_INSTRUCTIONS FOR THE TASK_.
Nothing but the lines from the one containing "Hi there — would you mind identifying the white fluffy" through the end of the entries should be set down, each exactly as written.

Dataset items
————————

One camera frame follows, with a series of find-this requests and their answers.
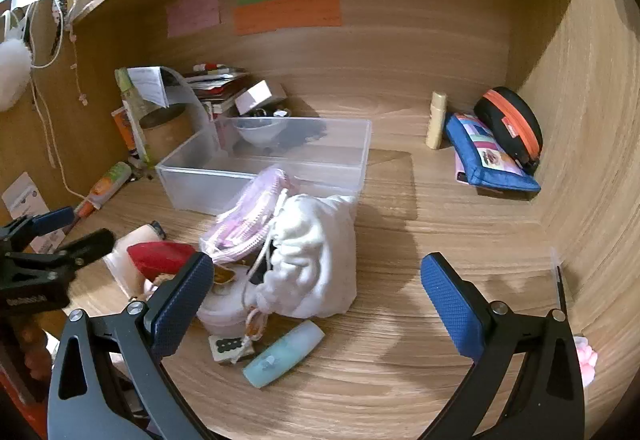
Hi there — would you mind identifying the white cord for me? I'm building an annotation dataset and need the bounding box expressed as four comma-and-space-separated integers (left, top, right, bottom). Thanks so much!
10, 0, 88, 201

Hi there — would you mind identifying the bagged pink cable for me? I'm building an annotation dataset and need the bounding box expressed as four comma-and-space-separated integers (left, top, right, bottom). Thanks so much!
199, 165, 301, 266

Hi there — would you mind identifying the clear plastic storage box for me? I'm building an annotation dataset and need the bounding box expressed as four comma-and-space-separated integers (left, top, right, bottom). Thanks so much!
155, 116, 373, 216

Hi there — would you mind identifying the white tape roll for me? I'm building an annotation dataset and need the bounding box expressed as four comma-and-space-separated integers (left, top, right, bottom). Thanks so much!
102, 223, 166, 296

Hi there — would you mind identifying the small white box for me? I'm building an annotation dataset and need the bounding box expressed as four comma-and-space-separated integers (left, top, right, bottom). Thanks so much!
234, 80, 287, 116

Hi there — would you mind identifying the blue pencil case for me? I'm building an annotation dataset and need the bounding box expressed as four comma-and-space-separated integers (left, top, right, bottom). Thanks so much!
445, 113, 542, 195

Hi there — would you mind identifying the pink plush toy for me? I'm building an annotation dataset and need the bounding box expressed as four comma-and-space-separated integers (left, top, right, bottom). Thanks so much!
572, 334, 598, 388

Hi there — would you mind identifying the orange and green bottle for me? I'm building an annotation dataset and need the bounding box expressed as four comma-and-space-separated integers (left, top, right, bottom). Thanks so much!
75, 161, 132, 217

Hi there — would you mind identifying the orange packet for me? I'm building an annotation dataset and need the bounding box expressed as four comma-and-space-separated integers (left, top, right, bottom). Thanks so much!
111, 108, 138, 153

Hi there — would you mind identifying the wooden desk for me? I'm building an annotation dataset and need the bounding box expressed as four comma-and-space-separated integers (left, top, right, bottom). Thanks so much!
0, 0, 636, 440

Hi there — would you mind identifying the cream bottle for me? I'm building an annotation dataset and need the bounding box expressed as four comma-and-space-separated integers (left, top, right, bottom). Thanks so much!
425, 90, 447, 150

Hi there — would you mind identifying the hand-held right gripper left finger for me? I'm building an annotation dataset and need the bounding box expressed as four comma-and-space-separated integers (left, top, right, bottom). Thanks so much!
47, 251, 216, 440

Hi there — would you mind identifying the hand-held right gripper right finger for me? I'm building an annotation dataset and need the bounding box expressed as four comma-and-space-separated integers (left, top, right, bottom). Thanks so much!
420, 253, 586, 440

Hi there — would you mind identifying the cardboard tube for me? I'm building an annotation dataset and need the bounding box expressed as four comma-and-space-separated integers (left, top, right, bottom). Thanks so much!
139, 104, 195, 161

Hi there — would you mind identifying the white paper tag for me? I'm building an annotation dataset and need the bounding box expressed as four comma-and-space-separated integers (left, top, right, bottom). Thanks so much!
2, 173, 66, 253

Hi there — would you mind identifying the white paper slip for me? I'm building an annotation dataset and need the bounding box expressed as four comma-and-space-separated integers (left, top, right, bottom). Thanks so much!
127, 66, 171, 108

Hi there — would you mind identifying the pink sticky note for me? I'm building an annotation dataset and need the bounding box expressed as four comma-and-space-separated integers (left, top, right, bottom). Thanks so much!
166, 0, 222, 38

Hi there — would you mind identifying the white drawstring bag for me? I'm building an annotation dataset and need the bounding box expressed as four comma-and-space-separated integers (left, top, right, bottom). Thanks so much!
242, 193, 358, 321

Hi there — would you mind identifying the white fluffy pompom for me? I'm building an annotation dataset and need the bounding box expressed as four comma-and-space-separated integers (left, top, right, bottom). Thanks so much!
0, 38, 33, 111

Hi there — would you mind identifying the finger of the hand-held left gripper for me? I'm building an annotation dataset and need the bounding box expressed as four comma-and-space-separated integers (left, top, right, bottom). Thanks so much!
0, 229, 116, 277
0, 206, 76, 245

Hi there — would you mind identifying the orange sticky note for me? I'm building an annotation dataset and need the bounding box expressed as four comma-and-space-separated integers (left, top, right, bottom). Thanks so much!
233, 0, 342, 36

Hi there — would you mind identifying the red pouch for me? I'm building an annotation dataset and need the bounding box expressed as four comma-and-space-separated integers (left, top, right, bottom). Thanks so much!
126, 241, 197, 278

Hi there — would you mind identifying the white round jar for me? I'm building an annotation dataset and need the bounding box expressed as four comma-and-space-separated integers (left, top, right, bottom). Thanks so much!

————————

_SOLUTION_.
Hi there — would you mind identifying the white fluffy pompom for me? I'm building an annotation dataset and need the bounding box expressed as four comma-and-space-separated integers (left, top, right, bottom). Thanks so much!
0, 38, 33, 111

Hi there — would you mind identifying the finger of the hand-held left gripper for me? I'm building an annotation dataset and need the bounding box expressed as four comma-and-space-separated integers (left, top, right, bottom). Thanks so much!
0, 229, 116, 277
0, 206, 76, 245

Hi there — would you mind identifying the orange sticky note for me? I'm building an annotation dataset and need the bounding box expressed as four comma-and-space-separated integers (left, top, right, bottom). Thanks so much!
233, 0, 342, 36

Hi there — would you mind identifying the red pouch for me? I'm building an annotation dataset and need the bounding box expressed as four comma-and-space-separated integers (left, top, right, bottom). Thanks so much!
126, 241, 197, 278

Hi there — would you mind identifying the white round jar for me? I'm building an annotation dataset and need the bounding box expressed as four comma-and-space-separated integers (left, top, right, bottom). Thanks so much!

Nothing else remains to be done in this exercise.